Había llegado, por fin, a la jubilación y había recibido una carta frutal del Secretario General de su partido, donde se le agradecían los esfuerzos aportados y se le advertía que un militante no se jubila nunca. Lloró emocionado y algunos amigos le oyeron jurar que, ahora que estaría libre de otras obligaciones, iba a dedicarse en cuerpo y alma al Partido. Pero antes había que poner orden en su colección de zulos, auténtica red urbana, doméstica e institucional, de almacenes embutidos sin conservantes y con un único colorante (rojo), donde había atesorado los documentos políticos que nunca leyó, los tornillos que nunca necesitó, el merchandising electoral, viejas pancartas y nobles banderas. Hubiera podido hacerlo si la operación hubiese requerido solamente el traslado de elementos, pero le estaban pidiendo que limpiara, que dejara vacíos aquellos almacenes de lo impensable y de lo imprescindible.

Tenía que abordar el caso con total seriedad. Planifiquemos -se dijo-. Pero antes había que dibujar la planilla donde situar todos los pasos sucesivos en un cronograma con concesiones a un Perth que vislumbró en sus lejanos tiempos de la construcción. Iba ya a dibujarla cuando le encargaron que paseara a su nieta y, mientras estaba en el parque con ella, se puso a hacer monigangas y se le olvidó aprovechar el tiempo para pensar en el cronograma mientras la niña jugaba con la arena.
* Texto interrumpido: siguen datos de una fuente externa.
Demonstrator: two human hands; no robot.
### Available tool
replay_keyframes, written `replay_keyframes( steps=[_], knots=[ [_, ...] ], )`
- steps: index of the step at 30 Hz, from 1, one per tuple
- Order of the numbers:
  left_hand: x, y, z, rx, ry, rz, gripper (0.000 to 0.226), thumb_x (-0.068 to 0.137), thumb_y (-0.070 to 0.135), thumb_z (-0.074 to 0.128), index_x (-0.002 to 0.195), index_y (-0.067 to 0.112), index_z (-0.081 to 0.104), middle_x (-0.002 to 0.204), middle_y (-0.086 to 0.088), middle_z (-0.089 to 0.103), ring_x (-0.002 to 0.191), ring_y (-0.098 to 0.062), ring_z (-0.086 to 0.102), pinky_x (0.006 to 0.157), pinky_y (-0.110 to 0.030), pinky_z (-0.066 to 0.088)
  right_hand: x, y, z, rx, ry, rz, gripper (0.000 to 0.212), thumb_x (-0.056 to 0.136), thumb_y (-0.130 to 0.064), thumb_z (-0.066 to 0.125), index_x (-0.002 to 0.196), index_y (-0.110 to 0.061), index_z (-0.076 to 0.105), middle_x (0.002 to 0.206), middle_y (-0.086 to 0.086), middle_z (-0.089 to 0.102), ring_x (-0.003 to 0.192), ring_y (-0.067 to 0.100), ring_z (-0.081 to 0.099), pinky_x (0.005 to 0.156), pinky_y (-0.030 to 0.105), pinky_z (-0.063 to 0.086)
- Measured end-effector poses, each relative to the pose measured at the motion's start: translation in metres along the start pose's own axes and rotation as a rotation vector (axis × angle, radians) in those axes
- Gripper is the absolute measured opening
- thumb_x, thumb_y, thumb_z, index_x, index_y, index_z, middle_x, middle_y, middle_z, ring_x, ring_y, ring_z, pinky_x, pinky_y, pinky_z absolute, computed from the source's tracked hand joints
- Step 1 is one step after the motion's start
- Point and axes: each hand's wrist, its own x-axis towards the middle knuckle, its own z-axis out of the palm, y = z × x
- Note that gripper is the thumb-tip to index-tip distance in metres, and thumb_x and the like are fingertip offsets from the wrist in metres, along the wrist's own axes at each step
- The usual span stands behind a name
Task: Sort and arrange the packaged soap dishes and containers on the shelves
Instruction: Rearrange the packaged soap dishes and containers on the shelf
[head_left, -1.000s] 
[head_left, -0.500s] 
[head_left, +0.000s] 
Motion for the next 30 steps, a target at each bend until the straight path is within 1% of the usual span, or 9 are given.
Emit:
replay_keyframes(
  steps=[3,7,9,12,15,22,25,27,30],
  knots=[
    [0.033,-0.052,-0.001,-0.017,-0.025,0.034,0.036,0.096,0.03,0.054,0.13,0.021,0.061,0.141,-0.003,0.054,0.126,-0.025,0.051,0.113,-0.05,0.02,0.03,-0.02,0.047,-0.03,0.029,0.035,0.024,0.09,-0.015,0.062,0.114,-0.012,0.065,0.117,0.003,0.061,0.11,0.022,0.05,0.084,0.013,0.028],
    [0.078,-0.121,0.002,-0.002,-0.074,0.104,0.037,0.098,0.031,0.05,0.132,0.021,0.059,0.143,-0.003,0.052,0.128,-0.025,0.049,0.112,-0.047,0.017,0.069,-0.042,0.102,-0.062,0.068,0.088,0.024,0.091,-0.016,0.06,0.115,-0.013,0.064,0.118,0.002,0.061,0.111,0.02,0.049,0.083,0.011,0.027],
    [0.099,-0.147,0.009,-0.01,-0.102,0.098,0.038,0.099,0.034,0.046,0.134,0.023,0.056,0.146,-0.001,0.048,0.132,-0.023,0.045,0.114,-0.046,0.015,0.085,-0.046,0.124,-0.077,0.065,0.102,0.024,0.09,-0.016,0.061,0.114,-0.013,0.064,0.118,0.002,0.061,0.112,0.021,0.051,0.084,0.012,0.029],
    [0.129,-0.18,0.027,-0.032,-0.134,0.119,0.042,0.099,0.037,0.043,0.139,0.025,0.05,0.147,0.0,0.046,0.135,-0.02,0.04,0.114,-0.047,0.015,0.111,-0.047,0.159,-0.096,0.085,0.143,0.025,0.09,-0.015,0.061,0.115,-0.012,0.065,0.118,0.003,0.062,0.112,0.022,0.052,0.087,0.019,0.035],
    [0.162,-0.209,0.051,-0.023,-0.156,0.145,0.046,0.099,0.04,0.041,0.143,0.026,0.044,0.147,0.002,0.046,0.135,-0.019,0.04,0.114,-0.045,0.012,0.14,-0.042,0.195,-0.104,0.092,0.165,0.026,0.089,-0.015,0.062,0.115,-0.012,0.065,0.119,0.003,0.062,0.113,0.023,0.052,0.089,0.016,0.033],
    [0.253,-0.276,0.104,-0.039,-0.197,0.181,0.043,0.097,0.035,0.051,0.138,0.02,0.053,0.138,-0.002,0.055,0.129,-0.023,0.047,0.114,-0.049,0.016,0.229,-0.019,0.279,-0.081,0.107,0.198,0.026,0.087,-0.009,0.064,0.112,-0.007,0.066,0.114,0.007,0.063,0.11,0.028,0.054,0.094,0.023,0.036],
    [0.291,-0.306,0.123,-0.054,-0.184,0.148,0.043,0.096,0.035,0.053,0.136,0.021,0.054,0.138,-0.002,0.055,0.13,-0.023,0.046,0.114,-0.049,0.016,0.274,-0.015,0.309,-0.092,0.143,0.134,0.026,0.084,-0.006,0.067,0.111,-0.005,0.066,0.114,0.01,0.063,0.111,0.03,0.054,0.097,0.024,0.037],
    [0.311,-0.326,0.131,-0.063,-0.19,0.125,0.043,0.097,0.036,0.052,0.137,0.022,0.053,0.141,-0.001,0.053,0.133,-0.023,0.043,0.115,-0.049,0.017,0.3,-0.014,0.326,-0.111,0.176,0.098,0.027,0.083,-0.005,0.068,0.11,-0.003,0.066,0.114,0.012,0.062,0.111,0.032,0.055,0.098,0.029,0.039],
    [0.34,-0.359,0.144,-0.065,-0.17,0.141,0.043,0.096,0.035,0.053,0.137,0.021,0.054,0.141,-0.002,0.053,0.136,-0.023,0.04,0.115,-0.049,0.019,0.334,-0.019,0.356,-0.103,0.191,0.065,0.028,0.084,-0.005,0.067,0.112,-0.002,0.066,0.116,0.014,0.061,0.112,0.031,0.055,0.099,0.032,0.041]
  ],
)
Volvía para su casa cuando leyó el anuncio de una oferta de suscripción al diario que leía cotidianamente sin ahorrar críticas a la línea editorial y al ninguneo mediático que aplicaba a todo lo que tuviera que ver con la buena imagen de su partido, lo que contrastaba con la prontitud con la que reflejaba cualquier riña a navajazos, a corrientes o a purgas. La oferta incluía regalos en forma de colección de DVD, una conexión gratuita a la publicación en Internet del mismo periódico y, en el caso de que se aportara la inscripción de otra persona, más obsequios.
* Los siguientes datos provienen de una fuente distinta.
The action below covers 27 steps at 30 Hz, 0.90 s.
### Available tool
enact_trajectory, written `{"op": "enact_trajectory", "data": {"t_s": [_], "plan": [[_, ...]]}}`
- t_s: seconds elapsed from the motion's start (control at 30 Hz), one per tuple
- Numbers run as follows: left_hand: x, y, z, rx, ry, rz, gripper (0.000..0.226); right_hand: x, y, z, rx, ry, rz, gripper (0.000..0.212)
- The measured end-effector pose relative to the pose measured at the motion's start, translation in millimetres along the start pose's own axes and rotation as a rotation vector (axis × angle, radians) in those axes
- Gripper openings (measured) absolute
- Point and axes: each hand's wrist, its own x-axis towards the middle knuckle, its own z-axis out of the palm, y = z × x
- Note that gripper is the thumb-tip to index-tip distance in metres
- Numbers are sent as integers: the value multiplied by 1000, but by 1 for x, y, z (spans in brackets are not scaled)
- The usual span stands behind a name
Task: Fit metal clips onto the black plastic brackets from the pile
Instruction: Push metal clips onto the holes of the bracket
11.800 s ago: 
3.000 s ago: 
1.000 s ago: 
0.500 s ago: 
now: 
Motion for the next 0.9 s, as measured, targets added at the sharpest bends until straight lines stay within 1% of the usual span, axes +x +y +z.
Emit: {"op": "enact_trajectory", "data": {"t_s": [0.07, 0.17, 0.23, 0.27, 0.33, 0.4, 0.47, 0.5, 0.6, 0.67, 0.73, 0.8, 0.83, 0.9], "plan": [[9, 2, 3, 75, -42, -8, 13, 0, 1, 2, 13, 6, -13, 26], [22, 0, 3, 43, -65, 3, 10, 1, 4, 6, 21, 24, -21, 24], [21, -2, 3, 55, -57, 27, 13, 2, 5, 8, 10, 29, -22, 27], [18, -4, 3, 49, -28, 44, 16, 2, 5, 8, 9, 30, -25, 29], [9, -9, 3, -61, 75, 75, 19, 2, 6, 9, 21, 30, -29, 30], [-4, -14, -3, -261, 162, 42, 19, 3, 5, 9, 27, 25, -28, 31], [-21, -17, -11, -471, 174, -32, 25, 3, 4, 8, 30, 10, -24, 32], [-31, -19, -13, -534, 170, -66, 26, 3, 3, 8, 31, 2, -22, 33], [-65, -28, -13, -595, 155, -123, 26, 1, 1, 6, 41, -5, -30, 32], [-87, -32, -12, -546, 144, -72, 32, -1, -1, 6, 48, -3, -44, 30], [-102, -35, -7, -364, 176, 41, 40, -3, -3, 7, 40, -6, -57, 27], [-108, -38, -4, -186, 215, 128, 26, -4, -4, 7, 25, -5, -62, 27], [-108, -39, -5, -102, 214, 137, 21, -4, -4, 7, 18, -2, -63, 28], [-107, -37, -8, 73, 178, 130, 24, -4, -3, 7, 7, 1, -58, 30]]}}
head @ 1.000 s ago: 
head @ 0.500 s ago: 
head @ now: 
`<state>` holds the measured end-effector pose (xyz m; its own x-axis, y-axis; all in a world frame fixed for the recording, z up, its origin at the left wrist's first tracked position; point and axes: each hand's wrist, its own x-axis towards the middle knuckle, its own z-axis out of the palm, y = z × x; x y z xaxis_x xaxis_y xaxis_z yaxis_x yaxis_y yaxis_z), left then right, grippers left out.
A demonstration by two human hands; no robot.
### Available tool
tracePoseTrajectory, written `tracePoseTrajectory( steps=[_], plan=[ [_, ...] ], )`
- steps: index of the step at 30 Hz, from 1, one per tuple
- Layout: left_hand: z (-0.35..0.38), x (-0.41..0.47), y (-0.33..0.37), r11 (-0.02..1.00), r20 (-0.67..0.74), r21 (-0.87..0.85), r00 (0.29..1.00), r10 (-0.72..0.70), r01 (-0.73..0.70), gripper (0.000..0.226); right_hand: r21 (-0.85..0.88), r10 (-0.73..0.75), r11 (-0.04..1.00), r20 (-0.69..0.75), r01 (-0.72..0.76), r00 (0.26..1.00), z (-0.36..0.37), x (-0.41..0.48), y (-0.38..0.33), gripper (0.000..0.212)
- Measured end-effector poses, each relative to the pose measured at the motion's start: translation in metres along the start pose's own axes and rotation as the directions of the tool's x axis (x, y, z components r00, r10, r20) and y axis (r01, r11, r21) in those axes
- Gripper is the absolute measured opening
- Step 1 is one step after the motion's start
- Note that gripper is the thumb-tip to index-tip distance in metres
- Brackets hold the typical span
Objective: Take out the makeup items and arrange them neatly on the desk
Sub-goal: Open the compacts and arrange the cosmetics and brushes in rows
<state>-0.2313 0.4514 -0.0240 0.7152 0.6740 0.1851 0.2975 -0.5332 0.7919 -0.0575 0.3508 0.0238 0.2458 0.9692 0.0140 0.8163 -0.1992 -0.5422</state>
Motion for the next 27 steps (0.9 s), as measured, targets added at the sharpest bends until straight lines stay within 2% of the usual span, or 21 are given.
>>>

Nuestro hombre vió la oportunidad de aprovechar tan irresistible oferta. La lectura diaria de la prensa del adversario (para hacerle un seguimiento de su línea antipartido, claro), saldría más económica y, encima, se llevaría un regalo.

No calculó cifras, sólo vió la oportunidad de llenar su casa de DVD´s regalados y, casi sin proponérselo se convirtió en agente comercial voluntario: Empezó por el círculo familiar y el de sus amistades. Pronto se le vió en el parque, con su nieta, montando una especie de top manta en el que terminó haciendo sus propias promociones: A quien le firmaba una suscripción le entregaba, por su cuenta y riesgo, la copia pirata y artesana de un cd de Joan Baptista Humet que tenía en mucha estima: canturreaba la historia de Clara maravillándose de las delicadas metáforas del cantautor para tratar un tema tan espinoso.
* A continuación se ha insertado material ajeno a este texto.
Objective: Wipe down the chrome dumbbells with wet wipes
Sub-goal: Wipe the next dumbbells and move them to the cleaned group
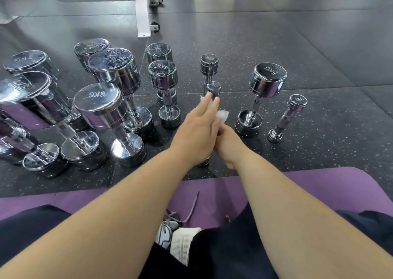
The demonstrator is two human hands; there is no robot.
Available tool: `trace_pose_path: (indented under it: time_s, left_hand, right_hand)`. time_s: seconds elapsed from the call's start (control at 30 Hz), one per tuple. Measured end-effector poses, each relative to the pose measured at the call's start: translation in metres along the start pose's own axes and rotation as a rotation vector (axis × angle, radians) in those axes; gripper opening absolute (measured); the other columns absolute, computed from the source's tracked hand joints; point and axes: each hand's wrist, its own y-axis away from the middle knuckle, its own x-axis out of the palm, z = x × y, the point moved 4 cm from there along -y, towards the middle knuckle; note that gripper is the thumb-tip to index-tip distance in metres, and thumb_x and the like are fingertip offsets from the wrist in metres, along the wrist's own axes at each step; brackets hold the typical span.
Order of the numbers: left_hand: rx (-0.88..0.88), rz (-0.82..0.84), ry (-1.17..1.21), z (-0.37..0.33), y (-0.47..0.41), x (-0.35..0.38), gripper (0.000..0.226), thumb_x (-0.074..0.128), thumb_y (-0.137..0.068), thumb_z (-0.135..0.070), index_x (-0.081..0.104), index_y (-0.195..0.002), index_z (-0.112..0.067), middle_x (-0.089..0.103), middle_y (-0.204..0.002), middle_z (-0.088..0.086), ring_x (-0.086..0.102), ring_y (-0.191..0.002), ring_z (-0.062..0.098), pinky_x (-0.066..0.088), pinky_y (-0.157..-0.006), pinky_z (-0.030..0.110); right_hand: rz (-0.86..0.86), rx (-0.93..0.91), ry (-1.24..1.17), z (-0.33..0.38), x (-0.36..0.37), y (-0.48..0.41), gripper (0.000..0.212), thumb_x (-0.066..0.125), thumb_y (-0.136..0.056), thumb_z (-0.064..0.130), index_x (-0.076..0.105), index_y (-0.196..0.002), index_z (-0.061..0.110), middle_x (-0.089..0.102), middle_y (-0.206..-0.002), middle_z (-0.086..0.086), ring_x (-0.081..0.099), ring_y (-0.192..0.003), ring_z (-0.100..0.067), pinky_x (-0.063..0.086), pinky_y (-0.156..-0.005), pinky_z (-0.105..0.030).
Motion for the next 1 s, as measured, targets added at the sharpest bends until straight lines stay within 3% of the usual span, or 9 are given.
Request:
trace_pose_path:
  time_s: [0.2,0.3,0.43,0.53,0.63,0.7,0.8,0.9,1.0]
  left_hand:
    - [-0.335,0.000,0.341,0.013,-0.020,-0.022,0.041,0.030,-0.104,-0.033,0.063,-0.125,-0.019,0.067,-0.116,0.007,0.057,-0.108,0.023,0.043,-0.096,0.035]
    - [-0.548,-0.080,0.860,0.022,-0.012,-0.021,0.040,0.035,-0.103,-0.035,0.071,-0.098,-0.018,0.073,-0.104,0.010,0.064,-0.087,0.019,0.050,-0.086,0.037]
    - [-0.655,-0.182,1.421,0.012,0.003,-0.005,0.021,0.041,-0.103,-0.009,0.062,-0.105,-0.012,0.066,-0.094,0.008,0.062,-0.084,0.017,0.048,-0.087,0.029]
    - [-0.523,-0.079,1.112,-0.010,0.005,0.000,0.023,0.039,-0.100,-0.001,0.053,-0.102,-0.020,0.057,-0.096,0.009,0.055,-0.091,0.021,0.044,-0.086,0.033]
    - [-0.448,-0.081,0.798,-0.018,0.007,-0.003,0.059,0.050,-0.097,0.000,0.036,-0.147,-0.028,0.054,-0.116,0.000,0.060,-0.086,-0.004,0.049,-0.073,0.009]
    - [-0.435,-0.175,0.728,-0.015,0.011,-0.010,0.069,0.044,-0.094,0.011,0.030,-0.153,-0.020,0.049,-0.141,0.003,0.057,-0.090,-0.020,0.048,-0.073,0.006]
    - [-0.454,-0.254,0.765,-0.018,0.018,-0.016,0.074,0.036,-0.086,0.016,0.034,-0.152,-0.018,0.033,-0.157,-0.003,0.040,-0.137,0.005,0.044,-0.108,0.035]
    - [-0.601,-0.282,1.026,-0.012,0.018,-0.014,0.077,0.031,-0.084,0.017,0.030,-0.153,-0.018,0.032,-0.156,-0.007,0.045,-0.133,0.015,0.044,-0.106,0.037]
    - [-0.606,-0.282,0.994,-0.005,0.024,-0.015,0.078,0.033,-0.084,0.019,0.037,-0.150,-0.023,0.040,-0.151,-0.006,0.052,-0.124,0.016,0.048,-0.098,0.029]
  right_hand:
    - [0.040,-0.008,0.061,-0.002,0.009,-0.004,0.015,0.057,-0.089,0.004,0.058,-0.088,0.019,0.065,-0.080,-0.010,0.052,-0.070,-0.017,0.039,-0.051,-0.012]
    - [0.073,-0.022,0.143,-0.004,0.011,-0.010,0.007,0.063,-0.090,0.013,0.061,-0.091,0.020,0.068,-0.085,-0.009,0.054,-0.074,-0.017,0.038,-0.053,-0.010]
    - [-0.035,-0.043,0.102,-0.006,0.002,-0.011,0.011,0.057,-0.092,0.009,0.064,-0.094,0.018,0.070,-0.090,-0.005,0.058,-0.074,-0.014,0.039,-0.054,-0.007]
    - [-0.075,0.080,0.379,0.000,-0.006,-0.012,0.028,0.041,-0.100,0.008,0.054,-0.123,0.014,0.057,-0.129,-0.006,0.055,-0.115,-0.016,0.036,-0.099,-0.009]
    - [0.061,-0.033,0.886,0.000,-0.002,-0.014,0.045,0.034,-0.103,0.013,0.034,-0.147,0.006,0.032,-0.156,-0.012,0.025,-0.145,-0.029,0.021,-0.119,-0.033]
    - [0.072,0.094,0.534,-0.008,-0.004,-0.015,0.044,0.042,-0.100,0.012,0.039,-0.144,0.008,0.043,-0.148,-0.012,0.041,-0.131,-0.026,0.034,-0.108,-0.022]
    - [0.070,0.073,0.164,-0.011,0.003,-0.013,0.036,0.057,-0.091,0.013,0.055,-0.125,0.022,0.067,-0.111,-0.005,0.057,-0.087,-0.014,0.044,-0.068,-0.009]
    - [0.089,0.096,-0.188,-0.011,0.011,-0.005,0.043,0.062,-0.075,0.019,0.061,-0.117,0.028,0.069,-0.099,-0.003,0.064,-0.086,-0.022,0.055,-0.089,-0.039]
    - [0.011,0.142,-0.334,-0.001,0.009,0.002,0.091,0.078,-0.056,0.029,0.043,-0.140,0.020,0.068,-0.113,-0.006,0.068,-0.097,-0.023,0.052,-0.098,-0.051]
En vano los amigos le gastaron bromas: Un día recibió en casa la supuesta carta del todopoderoso señor dueño del periódico. Tardó en comprender el engaño. Claro que le sorprendía que un señor tan importante le ofreciera una batería de cocina, («inox 24» en metal galvanizado y con manguitos ignífugos), pero con la racanería de exigirle a cambio una veintena larga de suscripciones. Tampoco hizo efecto otra supuesta carta del propio Humet, recriminándole su comportamiento pirático. Nada le impresiona ya, preso como está de esa fiebre comercial y consumista. Por eso me he encargado de llevar su caso a Mundo Obrero; por denunciar lo que el neocapitalismo liberal exhaustivo está haciendo con nuestros jubilados: agentes comerciales de banco y bolsa (de parque y de plástico, respectivamente) que se dedican a difundir los productos de la burguesía inteligente en vez de continuar frente a los fogones de las morcillas y chorizos en las fiestas del partido.